ACSBlog

  • March 6, 2013

    by Jeremy Leaming

    Another highly qualified nominee was the victim of the Senate’s obstructionists’ ongoing assault on the judiciary, which includes burdening the federal bench with high vacancies and larger caseloads.

    Today the Senate filibustered the nomination of Caitlin Halligan for a seat on the U.S. Court of Appeals for the District of Columbia, largely along a party-line vote, 54-45, with one Republican joining all the Democrats. Halligan was hailed in the legal community, liberal and conservatives, alike as greatly suited to serve in the judiciary.

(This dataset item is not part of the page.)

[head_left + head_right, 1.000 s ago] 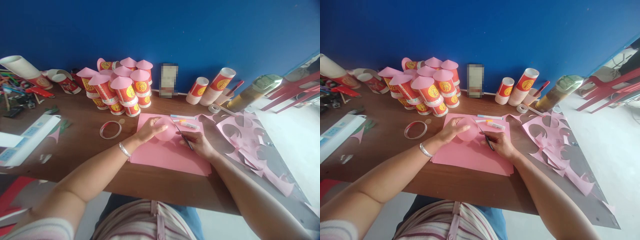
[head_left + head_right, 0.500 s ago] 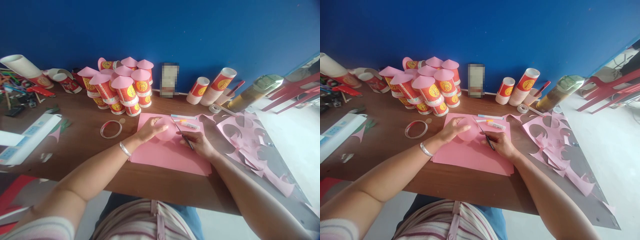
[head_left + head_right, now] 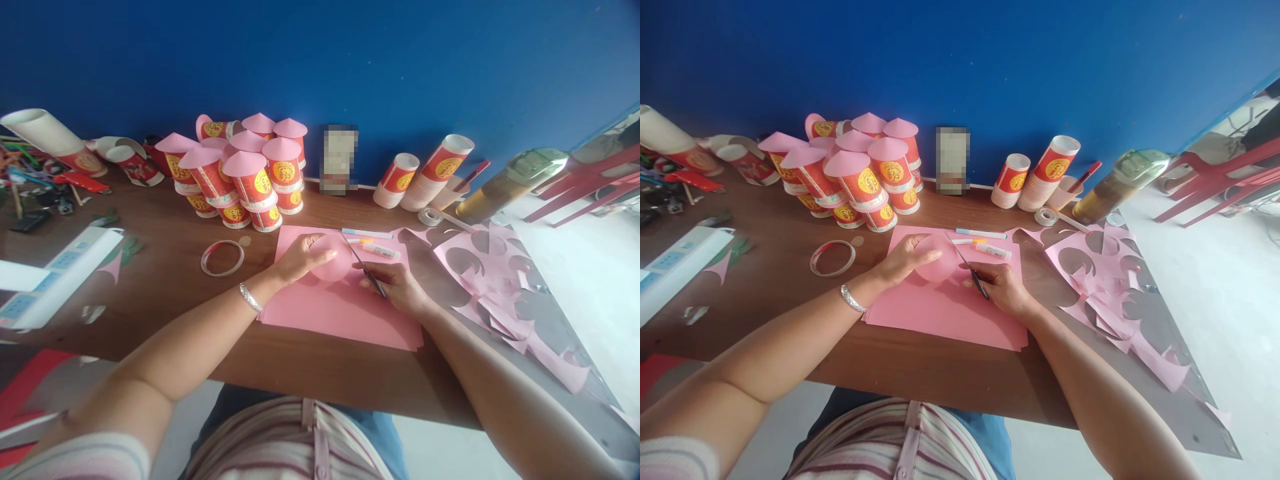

    But as noted here yesterday, obstructionists continued to claim Halligan to “extreme” on constitutional issues. And they seem bent on keeping vacancies open and giving higher hurdles to confirmation for women and minority nominees in particular.

    ACS President Caroline Fredrickson blasted the action today saying, in part, that the obstructionists are undermining a pillar of democracy.

    “Our courts and citizens are seeing justice delayed because our courts cannot function effectively or efficiently without judges. It’s far past time to end this vacancy crisis and get our justice system back up and running," Fredrickson said. (See her full statement .)

    Senate Judiciary Chairman Patrick Leahy (D-Vt.) also took on the needless obstruction of judicial nominations, and some of his Republican colleagues, concluding, “They have not been fair to this fine woman.”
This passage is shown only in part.